▸ Listed entries:
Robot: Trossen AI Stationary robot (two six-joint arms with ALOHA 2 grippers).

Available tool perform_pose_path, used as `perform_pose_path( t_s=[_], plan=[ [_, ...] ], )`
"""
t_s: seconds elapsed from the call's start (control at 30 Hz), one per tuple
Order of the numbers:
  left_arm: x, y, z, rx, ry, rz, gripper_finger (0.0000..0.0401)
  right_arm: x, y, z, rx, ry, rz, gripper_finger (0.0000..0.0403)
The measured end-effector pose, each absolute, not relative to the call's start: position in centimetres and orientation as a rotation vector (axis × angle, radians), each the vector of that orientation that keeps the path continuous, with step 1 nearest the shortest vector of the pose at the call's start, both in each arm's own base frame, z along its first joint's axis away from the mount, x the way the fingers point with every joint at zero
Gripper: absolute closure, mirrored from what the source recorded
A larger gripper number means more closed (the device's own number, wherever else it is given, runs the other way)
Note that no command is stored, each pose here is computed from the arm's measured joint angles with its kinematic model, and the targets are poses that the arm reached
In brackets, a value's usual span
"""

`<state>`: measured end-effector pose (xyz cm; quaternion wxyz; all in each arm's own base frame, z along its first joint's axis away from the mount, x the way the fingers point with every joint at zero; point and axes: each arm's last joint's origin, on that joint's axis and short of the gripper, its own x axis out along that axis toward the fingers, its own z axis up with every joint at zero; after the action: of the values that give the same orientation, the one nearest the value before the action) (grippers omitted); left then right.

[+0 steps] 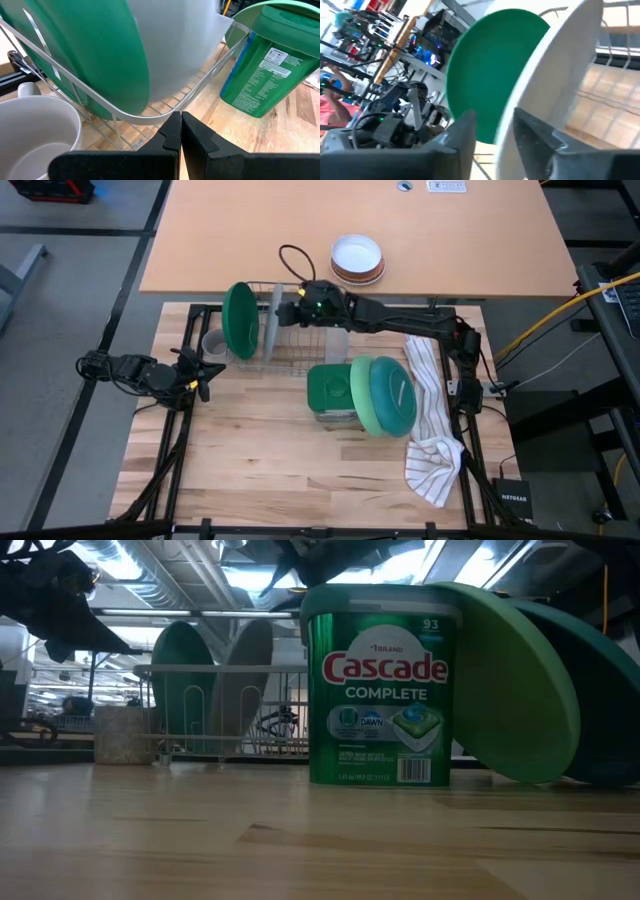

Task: Sort dishes
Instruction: Put the gray plate into the dish rack

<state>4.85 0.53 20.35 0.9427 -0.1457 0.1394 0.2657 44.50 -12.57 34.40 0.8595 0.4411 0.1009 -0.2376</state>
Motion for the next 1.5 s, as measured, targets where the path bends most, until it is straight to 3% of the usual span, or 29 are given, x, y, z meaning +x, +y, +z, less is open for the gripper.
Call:
perform_pose_path(
  t_s=[0.4,0.73,0.93,1.17,1.5],
  plan=[
    [4.8,0.5,20.4,-0.297,0.284,0.542,0.04,44.8,-11.9,34.6,0.815,0.214,-0.477,0.0147],
    [4.8,0.5,20.4,-0.297,0.284,0.542,0.04,44.7,-12.0,33.8,0.809,0.264,-0.524,0.0073],
    [4.8,0.5,20.4,-0.297,0.284,0.542,0.04,44.5,-11.9,33.3,0.81,0.319,-0.549,0.0047],
    [4.8,0.5,20.4,-0.297,0.284,0.542,0.04,45.3,-12.2,33.8,0.813,0.206,-0.506,0.0036],
    [4.9,0.5,20.3,-0.297,0.285,0.543,0.04,48.6,-12.1,30.3,0.867,0.105,-0.458,0.0036]
  ],
)
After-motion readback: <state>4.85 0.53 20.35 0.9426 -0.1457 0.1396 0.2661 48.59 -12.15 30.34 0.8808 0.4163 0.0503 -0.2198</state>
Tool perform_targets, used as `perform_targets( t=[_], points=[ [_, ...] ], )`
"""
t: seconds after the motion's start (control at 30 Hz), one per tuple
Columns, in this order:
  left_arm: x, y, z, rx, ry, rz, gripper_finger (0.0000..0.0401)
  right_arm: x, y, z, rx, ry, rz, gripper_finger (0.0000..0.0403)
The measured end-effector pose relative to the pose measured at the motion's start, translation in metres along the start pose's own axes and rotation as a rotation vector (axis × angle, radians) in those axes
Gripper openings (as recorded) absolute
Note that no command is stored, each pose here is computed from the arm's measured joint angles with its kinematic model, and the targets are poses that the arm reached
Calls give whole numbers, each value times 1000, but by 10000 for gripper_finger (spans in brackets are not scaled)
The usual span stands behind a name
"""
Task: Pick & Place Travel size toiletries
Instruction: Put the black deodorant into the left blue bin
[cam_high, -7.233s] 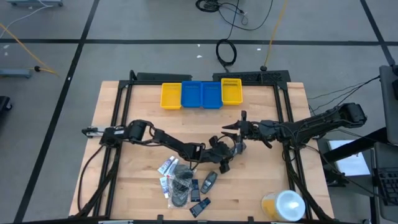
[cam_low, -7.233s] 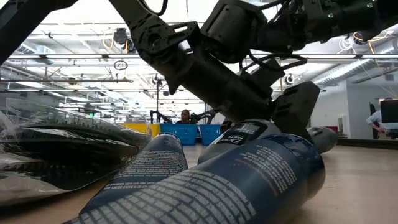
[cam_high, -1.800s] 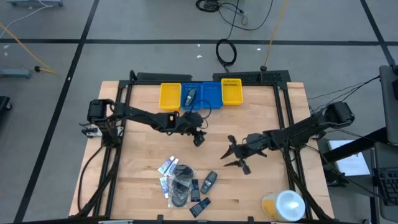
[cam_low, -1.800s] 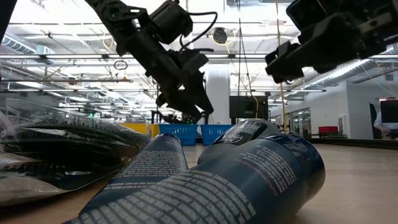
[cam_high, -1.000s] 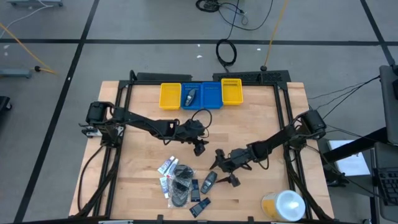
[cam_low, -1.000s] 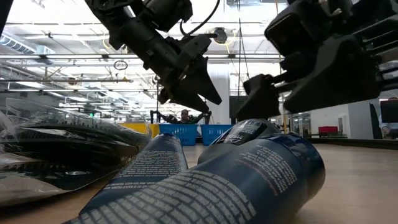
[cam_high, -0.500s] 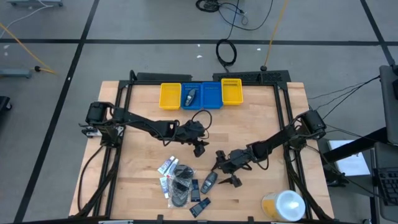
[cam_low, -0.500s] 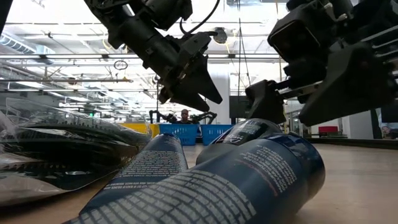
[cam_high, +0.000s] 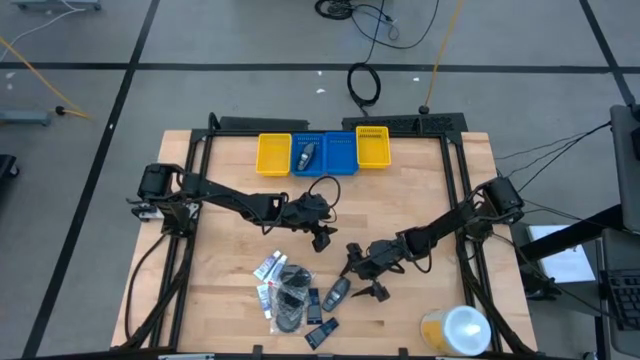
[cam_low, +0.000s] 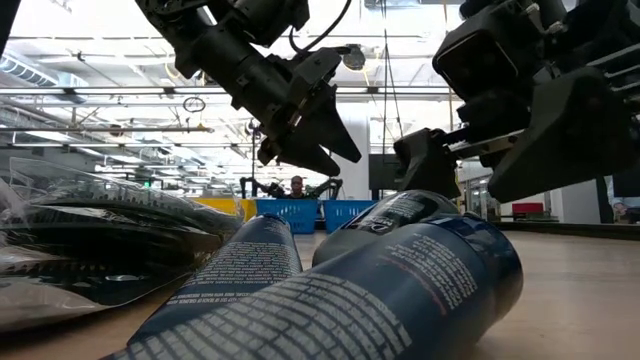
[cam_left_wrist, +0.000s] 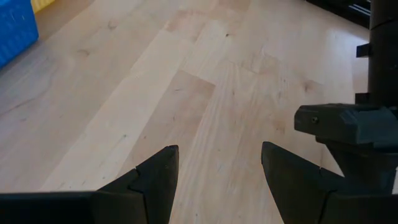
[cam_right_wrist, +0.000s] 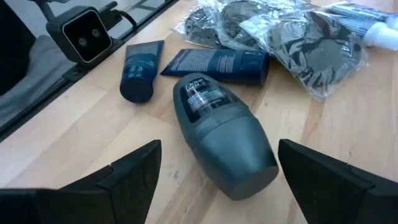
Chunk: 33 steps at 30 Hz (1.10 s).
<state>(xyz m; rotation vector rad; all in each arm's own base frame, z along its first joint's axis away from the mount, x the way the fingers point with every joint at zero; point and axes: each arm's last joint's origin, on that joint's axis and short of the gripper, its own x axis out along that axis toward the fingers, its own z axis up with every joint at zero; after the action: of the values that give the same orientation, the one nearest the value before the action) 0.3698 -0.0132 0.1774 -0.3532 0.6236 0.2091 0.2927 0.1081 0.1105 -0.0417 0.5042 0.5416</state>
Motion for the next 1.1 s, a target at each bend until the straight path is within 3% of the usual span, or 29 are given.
perform_targets(
  t=[0.27,0.43,0.87,1.1],
  points=[
    [0,0,0,0,1,0,230,13,-1,-7,24,21,25,313],
    [0,0,0,0,1,0,230,17,-2,4,-15,-22,26,313],
    [0,0,0,7,1,0,230,32,-5,-5,4,19,58,313],
    [0,-1,0,10,2,0,230,39,-6,2,-2,-4,75,313]
  ],
)
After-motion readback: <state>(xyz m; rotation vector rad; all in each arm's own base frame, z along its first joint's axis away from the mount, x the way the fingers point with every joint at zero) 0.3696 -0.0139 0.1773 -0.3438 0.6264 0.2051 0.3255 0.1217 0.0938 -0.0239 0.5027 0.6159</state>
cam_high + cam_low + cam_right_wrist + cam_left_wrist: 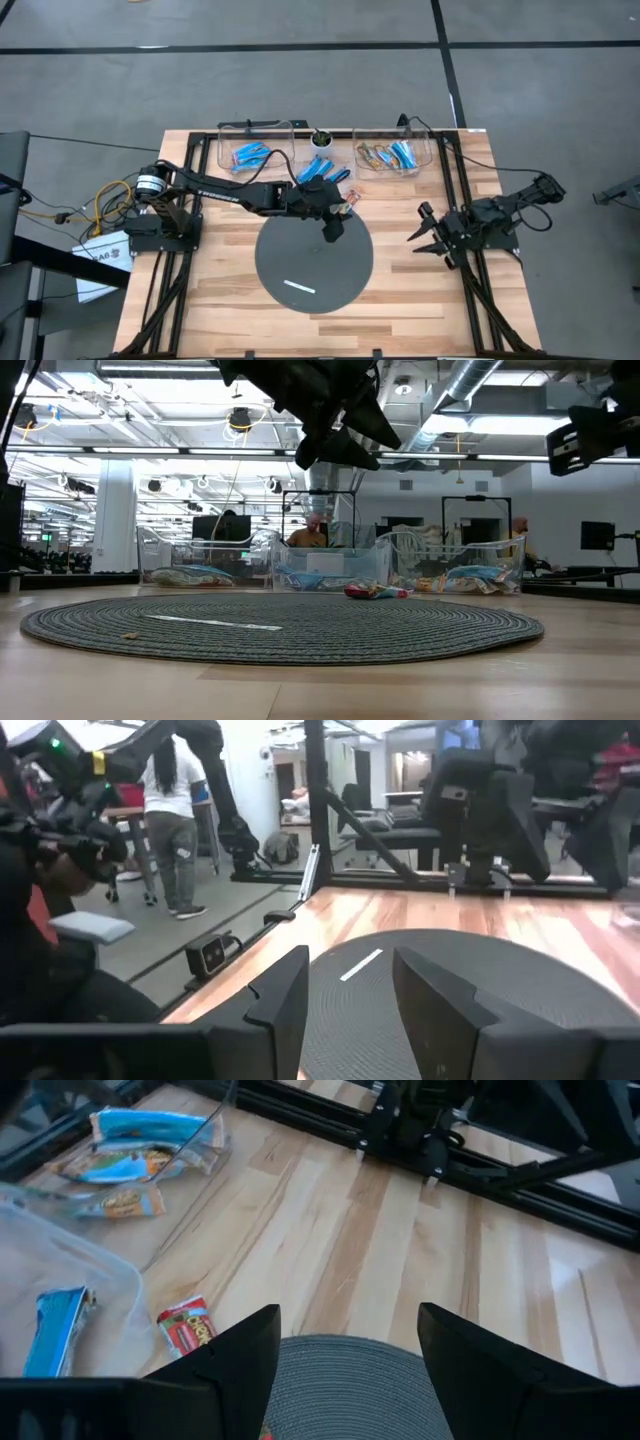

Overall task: Pick and place Granola Bars by type
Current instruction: Put the red granola bar into the left transparent bin

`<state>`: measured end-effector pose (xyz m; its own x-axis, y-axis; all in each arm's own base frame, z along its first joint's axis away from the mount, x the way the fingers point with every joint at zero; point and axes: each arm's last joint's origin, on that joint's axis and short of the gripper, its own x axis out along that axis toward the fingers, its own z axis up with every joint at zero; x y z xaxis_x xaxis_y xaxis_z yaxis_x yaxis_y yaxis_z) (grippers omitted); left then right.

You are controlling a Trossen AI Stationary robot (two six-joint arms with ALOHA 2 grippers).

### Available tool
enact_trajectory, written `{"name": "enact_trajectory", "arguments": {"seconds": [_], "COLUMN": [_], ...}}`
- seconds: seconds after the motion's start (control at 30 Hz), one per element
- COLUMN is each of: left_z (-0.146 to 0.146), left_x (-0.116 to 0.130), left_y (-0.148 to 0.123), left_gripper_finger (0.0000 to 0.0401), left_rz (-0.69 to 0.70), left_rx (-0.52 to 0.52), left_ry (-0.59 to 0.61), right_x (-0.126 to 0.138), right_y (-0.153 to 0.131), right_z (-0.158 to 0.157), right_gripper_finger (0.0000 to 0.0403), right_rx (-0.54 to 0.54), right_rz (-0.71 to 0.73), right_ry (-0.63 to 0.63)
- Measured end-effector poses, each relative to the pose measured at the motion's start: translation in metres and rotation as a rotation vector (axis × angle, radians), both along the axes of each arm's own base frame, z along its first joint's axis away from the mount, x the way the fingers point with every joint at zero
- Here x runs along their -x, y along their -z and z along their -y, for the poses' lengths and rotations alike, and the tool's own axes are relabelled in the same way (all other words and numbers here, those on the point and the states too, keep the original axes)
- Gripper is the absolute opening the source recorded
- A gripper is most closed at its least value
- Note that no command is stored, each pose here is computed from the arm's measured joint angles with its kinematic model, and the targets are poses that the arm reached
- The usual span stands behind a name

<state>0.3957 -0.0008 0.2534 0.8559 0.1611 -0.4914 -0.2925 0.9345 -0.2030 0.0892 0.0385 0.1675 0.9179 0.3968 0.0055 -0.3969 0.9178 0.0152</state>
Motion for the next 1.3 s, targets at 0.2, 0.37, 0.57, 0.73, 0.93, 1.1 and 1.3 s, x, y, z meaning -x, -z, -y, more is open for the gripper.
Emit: {"name": "enact_trajectory", "arguments": {"seconds": [0.2, 0.37, 0.57, 0.73, 0.93, 1.1, 1.3], "left_z": [-0.002, -0.003, -0.004, -0.006, -0.008, -0.013, -0.018], "left_x": [0.001, 0.002, 0.004, 0.005, 0.006, 0.004, 0.002], "left_y": [0.001, 0.002, 0.004, 0.006, 0.004, -0.007, -0.006], "left_gripper_finger": [0.0231, 0.0231, 0.0231, 0.0231, 0.0231, 0.0231, 0.0231], "left_rz": [-0.004, -0.008, -0.038, -0.055, -0.087, -0.077, -0.09], "left_rx": [0.029, 0.014, -0.014, -0.034, -0.055, -0.068, -0.075], "left_ry": [-0.079, -0.122, -0.164, -0.195, -0.226, -0.248, -0.272], "right_x": [-0.001, -0.001, -0.001, -0.001, -0.001, -0.001, -0.001], "right_y": [0.0, 0.0, 0.0, 0.0, 0.0, 0.0, 0.0], "right_z": [0.002, 0.002, 0.002, 0.002, 0.002, 0.002, 0.002], "right_gripper_finger": [0.0139, 0.0137, 0.0141, 0.0139, 0.0137, 0.0141, 0.0138], "right_rx": [-0.08, -0.082, -0.082, -0.082, -0.082, -0.082, -0.082], "right_rz": [-0.035, -0.037, -0.038, -0.039, -0.039, -0.039, -0.039], "right_ry": [0.015, 0.016, 0.016, 0.016, 0.016, 0.016, 0.016]}}
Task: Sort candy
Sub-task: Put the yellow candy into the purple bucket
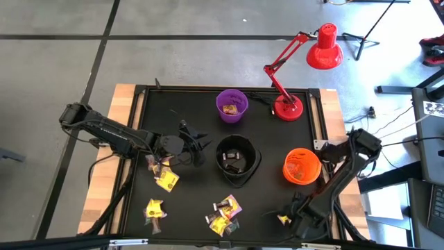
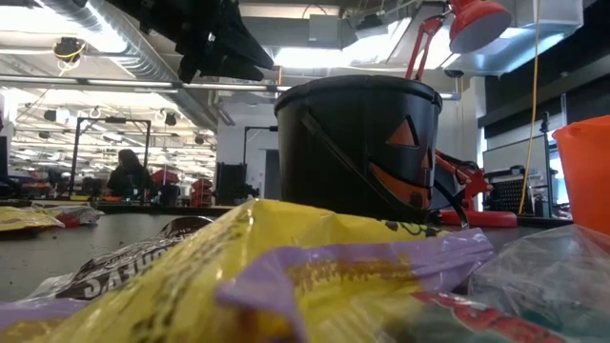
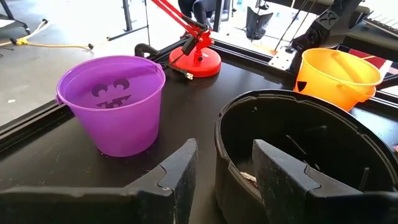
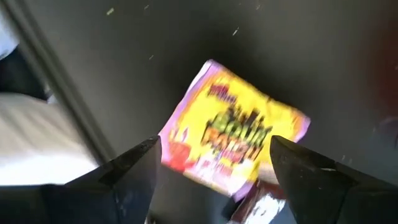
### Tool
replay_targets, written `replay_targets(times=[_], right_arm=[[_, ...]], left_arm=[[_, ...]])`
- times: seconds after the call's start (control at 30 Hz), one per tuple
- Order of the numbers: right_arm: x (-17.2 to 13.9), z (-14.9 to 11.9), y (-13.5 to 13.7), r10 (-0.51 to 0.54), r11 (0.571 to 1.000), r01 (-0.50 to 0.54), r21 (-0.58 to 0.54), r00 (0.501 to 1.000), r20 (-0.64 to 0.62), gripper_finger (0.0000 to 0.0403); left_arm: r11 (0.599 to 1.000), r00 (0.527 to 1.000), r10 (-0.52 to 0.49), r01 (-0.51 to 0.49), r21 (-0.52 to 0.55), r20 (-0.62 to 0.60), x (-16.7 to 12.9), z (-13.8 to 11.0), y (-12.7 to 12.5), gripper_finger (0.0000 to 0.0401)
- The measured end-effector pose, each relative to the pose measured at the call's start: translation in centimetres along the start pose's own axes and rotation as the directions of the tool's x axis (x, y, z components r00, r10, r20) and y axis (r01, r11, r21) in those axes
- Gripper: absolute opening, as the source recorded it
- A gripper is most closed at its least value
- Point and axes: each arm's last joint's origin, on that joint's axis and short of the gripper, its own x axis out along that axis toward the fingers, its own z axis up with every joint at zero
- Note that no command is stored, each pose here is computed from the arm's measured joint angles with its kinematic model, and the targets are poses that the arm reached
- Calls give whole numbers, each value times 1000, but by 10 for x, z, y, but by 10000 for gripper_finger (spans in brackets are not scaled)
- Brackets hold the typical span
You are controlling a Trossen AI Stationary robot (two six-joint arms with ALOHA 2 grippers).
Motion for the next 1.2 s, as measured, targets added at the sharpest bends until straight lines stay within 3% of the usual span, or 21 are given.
replay_targets(times=[0.27, 0.37, 0.47, 0.77, 0.9, 1.07, 1.2], right_arm=[[22, 1, -4, -118, 993, 118, -22, 993, 4, 294], [27, -1, -5, -149, 988, 148, -39, 989, -13, 277], [27, -1, -6, -153, 987, 152, -60, 988, -20, 236], [25, 0, -5, -156, 982, 153, -112, 988, -18, 63], [17, 9, 2, -133, 980, 139, -144, 990, 46, 15], [-5, 28, 19, -75, 964, 124, -236, 976, 203, 16], [-27, 40, 35, -28, 925, 158, -346, 936, 352, 30]], left_arm=[[1000, 1000, 1, -1, 1, -1, 0, 0, 0, 144], [1000, 1000, 1, -1, 2, -2, 0, 0, 0, 144], [1000, 1000, 1, -1, 3, -3, 0, 0, 0, 144], [1000, 1000, 1, -1, 2, -3, 0, 0, 0, 144], [1000, 1000, 1, -1, 0, -3, 0, 0, 0, 144], [1000, 1000, 1, -1, -4, -2, 0, 0, 0, 144], [1000, 1000, 1, -1, -4, -3, 0, 0, 0, 144]])
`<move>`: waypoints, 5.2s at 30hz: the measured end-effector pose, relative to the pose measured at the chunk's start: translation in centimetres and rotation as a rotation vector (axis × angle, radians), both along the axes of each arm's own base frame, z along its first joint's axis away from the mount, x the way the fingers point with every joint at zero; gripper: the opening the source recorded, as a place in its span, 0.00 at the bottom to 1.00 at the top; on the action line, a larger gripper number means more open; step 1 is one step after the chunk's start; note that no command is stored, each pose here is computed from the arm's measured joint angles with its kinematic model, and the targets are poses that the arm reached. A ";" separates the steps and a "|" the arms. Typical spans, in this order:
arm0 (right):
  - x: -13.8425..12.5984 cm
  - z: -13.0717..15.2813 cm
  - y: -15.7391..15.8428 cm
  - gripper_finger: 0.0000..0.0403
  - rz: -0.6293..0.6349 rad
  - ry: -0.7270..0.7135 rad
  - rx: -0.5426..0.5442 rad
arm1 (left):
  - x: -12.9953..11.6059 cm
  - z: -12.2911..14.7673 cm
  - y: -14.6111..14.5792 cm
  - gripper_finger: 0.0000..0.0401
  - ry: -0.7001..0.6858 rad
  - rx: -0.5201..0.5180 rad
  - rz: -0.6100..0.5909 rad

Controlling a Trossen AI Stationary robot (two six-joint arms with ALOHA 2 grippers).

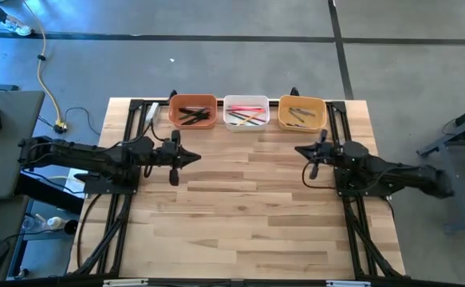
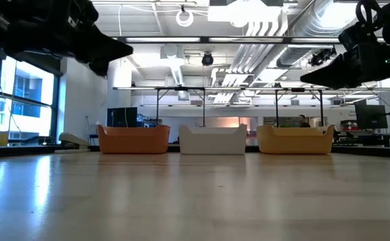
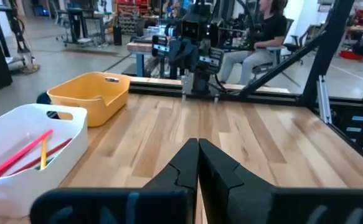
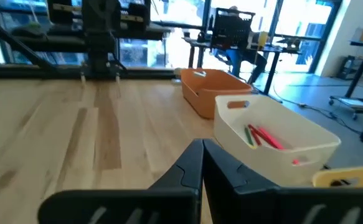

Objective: Sort crayons/erasers/pens/pencils in bins
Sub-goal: Return to Home Position

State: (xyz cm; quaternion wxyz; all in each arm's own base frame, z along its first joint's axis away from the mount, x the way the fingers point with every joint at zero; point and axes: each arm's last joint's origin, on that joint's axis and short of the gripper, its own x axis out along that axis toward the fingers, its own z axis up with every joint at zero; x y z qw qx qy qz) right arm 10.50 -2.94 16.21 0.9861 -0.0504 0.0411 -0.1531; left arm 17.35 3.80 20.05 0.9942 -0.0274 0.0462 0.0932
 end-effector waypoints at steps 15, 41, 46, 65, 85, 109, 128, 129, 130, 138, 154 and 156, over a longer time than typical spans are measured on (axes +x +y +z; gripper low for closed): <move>-1.0 0.4 -0.1 0.00 -0.055 -0.063 -0.018 | -5.0 -1.1 -0.9 0.00 -0.101 0.037 0.075; -1.6 0.3 -1.6 0.00 -0.179 -0.068 0.023 | -8.0 -3.0 -1.3 0.00 -0.145 0.003 0.151; -1.7 0.3 -1.8 0.00 -0.203 -0.073 0.034 | -8.0 -2.6 -1.3 0.00 -0.186 -0.009 0.154; -1.9 0.3 -2.1 0.00 -0.233 -0.085 0.058 | -8.0 -2.6 -1.3 0.00 -0.199 -0.060 0.156; -1.9 0.3 -2.1 0.00 -0.234 -0.085 0.057 | -8.0 -2.6 -1.3 0.00 -0.200 -0.060 0.155; -1.9 0.3 -2.1 0.00 -0.234 -0.085 0.057 | -8.0 -2.6 -1.3 0.00 -0.200 -0.060 0.155; -1.9 0.3 -2.1 0.00 -0.234 -0.085 0.057 | -8.0 -2.6 -1.3 0.00 -0.199 -0.060 0.155; -1.9 0.3 -2.1 0.00 -0.234 -0.085 0.057 | -8.0 -2.6 -1.3 0.00 -0.199 -0.060 0.155; -1.9 0.3 -2.1 0.00 -0.234 -0.085 0.057 | -8.0 -2.6 -1.3 0.00 -0.199 -0.060 0.155; -1.9 0.3 -2.1 0.00 -0.234 -0.085 0.057 | -8.0 -2.6 -1.3 0.00 -0.200 -0.060 0.155; -1.9 0.3 -2.1 0.00 -0.234 -0.085 0.057 | -8.0 -2.6 -1.3 0.00 -0.199 -0.060 0.155; -1.9 0.3 -2.0 0.00 -0.234 -0.085 0.057 | -8.0 -2.6 -1.3 0.00 -0.200 -0.060 0.155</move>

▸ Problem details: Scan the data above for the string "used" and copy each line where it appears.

▸ Output below:
Available tool perform_pose_path, used as `perform_pose_path( t_s=[_], plan=[ [_, ...] ], )`
Tool perform_targets, used as `perform_targets( t=[_], points=[ [_, ...] ], )`

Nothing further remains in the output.